DC Edit | TRS gains in T’gana, but bypolls retain status quo
The most keenly watched election was Munugode which the ruling Telangana Rashtra Samithi wrested from the Congress
The Indian voter is either in no mood to go in for big political change or they do not take by-elections seriously if one were to go by its latest results that came in for seven constituencies spread across five states in the four corners of the country on Sunday. Yet the voter cannot be faulted because the parties, too, were unwilling to take risks: All the winning candidates, except the one in Munugode in Telangana, are kin of those who represented the respective seat.
The most keenly watched election was Munugode which the ruling Telangana Rashtra Samithi wrested from the Congress after the latter’s sitting MLA quit and defected to the BJP. Interestingly, it will be a morale booster to both the winner and the runner-up. The TRS can boast of adding one seat to its kitty hardly one year ahead of the Assembly elections. As for the BJP, it can claim it has emerged as the main Opposition party, although it was helped by the defection of the sitting MLA. The loser is the Congress, as in most cases.
Bihar has seen too many political permutations and combinations in the last few years with the Janata Dal (United) of chief minister Nitish Kumar being an artful player.
However, the results in the by-elections seem to convey the idea that the voters have firmed up their political loyalties as they returned the RJD and the BJP candidates again to their seats, despite changes at the top. Interestingly, the winners are the life partners of the incumbents — in Mokama, it was the RJD’s Neelam Devi, who entered electoral politics after her husband, Anant Singh, was disqualified from the Legislative Assembly following his conviction in an arms recovery case, while Gopalganj was retained by the BJP’s Kusum Devi, whose participation was brought on by the demise of her husband and minister in the NDA Cabinet, Subhash Prasad Singh.
The RJD had won Mokama last time with the support of the JD(U). And the BJP successfully held on to its seat which it won on its own the last time. Mr Kumar and his allies need to work harder if they are to convince the Bihar voter that they offer a better option compared to the BJP in the Lok Sabha elections.
In Odisha’s Dhamnagar, the BJP’s Suraj Sthitaprajana won the seat which fell vacant by the death of his father Bishnu Sethi.

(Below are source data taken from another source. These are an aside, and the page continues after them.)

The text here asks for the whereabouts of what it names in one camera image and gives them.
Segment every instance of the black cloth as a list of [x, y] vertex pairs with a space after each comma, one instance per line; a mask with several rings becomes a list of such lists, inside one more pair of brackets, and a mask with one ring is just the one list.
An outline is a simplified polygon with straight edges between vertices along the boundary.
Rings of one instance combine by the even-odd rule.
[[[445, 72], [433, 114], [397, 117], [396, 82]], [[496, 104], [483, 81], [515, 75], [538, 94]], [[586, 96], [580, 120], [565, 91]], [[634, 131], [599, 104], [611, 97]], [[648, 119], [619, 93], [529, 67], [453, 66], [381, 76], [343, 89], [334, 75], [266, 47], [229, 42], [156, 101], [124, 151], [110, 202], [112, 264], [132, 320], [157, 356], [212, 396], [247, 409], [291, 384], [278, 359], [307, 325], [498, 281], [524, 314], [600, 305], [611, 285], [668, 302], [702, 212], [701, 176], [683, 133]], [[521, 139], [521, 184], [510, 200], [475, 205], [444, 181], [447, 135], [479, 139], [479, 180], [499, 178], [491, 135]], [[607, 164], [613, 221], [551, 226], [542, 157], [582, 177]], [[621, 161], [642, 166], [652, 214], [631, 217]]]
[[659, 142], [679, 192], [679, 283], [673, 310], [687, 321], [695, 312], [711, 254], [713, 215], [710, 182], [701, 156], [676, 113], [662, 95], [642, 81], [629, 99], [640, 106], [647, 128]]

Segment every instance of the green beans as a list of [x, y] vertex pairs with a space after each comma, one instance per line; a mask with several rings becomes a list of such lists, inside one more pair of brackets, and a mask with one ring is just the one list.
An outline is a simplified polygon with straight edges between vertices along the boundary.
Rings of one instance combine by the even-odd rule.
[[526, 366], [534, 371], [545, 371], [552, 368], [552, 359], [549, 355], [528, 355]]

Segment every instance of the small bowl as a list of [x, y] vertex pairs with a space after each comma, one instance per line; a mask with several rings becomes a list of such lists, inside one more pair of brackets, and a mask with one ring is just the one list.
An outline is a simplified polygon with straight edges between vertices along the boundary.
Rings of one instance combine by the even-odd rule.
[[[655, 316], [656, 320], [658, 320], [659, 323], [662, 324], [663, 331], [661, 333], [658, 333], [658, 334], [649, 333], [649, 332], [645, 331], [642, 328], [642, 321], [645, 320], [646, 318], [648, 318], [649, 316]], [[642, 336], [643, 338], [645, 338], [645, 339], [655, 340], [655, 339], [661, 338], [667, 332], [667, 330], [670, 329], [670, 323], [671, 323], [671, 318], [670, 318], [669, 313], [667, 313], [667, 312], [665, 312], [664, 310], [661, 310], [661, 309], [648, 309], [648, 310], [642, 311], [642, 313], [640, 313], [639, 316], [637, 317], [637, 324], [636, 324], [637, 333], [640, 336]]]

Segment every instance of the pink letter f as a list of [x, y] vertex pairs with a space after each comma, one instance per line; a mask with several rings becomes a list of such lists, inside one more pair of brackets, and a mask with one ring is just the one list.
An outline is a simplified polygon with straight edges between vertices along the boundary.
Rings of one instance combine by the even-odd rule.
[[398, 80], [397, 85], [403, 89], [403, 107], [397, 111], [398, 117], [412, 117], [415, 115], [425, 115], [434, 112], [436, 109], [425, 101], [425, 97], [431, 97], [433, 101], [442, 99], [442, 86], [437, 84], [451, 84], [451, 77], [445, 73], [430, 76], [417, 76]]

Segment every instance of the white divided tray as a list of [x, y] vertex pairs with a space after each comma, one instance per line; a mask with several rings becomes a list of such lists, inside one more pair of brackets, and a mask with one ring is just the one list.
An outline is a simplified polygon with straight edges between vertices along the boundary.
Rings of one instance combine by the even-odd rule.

The results of the Andheri East by-election, won by Rutuja Latke of the Shiv Sena (Uddhav Balasaheb Thackeray), will hardly be a game-changer in the state’s politics or in the fight between the Sena factions. Both the NDA allies, the BJP and the Sena faction of chief minister Eknath Shinde, had not fielded candidates in this constituency.
In Haryana, BJP’s Bhavya Bishnoi won the seat vacated by his father Kuldeep Bishnoi after he quit the Congress and joined the BJP. The direct fight between the BJP and the SP offered no different result in the Gola Gokarnnath seat either, when Aman Giri, the son of Arvind Giri whose death led to the bypoll, emerged victorious.
The world is worried about an impending recession which some economists predict will last longer than the one in 2008. Shortage of food articles makes headlines around the world. The Indian voter, however, seems to have insulated themselves from the political and economic interruptions elsewhere and continues, for better or for worse, on the beaten track.